Your goal: Among the entries below, tally each line in which the word "picture" is found, then state the tally alone.

Supplied material:

▼

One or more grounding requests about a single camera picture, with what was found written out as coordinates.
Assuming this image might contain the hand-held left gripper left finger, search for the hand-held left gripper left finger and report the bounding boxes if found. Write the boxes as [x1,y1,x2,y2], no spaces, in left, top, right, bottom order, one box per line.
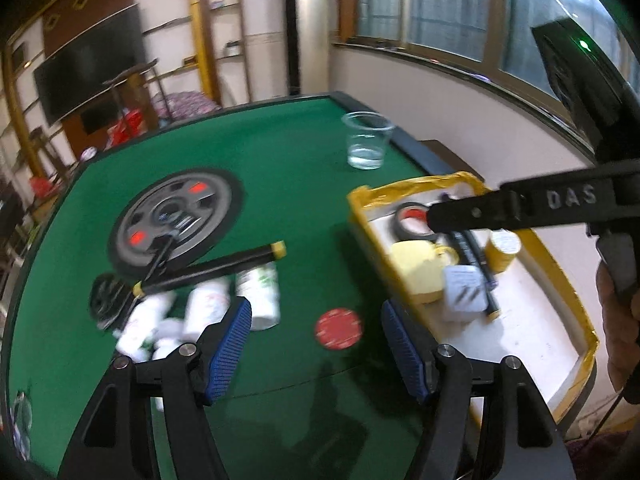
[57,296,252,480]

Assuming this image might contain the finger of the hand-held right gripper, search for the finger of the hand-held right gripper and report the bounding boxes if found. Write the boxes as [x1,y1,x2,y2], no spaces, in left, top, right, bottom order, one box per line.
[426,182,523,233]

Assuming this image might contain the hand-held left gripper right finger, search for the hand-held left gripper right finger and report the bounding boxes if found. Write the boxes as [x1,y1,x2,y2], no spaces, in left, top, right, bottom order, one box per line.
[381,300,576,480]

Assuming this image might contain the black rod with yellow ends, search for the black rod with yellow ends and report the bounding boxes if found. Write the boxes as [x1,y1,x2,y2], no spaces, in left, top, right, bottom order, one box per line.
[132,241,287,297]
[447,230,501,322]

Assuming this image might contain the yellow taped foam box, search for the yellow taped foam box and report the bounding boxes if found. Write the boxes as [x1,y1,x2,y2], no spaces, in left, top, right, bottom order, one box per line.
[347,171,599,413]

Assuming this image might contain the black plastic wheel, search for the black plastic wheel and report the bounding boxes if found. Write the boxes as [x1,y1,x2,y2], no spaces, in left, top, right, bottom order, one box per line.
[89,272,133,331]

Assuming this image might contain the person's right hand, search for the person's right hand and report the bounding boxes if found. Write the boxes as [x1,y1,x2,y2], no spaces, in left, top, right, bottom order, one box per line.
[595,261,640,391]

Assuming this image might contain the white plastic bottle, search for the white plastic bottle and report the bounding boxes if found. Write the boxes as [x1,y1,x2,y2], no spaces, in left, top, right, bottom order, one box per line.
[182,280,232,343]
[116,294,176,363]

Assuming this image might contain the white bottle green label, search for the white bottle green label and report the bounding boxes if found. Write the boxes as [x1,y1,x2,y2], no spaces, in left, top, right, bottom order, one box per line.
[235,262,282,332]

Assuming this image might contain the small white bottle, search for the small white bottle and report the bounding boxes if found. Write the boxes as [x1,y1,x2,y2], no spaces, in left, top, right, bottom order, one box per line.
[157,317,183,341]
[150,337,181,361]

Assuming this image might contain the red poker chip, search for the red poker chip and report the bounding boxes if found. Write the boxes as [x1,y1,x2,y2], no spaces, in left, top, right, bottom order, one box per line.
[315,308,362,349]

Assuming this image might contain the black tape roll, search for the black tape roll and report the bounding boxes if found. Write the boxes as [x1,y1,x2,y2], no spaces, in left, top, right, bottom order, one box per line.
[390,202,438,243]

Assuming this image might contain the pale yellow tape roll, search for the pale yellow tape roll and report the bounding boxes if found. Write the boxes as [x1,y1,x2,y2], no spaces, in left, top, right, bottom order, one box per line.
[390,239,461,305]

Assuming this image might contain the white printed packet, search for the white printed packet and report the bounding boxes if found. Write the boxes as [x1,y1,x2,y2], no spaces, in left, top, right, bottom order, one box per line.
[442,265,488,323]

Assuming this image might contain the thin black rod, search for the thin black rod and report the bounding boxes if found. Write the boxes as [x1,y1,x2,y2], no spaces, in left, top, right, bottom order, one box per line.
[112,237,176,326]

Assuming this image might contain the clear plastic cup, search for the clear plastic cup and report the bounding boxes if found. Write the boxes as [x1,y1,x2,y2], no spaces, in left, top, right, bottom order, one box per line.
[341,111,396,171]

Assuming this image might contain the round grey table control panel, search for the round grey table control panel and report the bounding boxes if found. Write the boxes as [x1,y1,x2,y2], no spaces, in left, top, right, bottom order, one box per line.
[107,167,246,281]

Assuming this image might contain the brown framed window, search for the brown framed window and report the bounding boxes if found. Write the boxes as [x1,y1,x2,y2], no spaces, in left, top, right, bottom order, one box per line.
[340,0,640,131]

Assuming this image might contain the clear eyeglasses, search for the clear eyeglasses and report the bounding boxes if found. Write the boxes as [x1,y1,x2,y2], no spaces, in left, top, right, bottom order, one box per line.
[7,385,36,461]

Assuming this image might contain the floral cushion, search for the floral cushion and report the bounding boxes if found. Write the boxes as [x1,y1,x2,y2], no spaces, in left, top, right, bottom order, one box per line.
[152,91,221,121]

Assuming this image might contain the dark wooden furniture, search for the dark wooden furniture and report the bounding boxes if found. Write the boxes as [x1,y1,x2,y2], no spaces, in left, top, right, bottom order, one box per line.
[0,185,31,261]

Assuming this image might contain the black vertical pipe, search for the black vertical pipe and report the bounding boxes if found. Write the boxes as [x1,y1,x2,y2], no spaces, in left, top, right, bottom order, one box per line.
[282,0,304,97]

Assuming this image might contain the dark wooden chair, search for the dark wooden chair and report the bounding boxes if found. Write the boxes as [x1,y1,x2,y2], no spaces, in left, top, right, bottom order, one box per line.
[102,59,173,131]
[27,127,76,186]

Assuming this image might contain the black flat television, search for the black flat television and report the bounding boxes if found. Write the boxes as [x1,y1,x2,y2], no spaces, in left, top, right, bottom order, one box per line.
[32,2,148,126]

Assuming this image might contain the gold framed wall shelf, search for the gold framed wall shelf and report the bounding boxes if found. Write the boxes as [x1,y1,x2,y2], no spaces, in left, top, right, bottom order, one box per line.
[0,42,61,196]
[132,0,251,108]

▲
▼

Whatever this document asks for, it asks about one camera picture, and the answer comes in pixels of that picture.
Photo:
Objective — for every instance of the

▲

Task answer: 2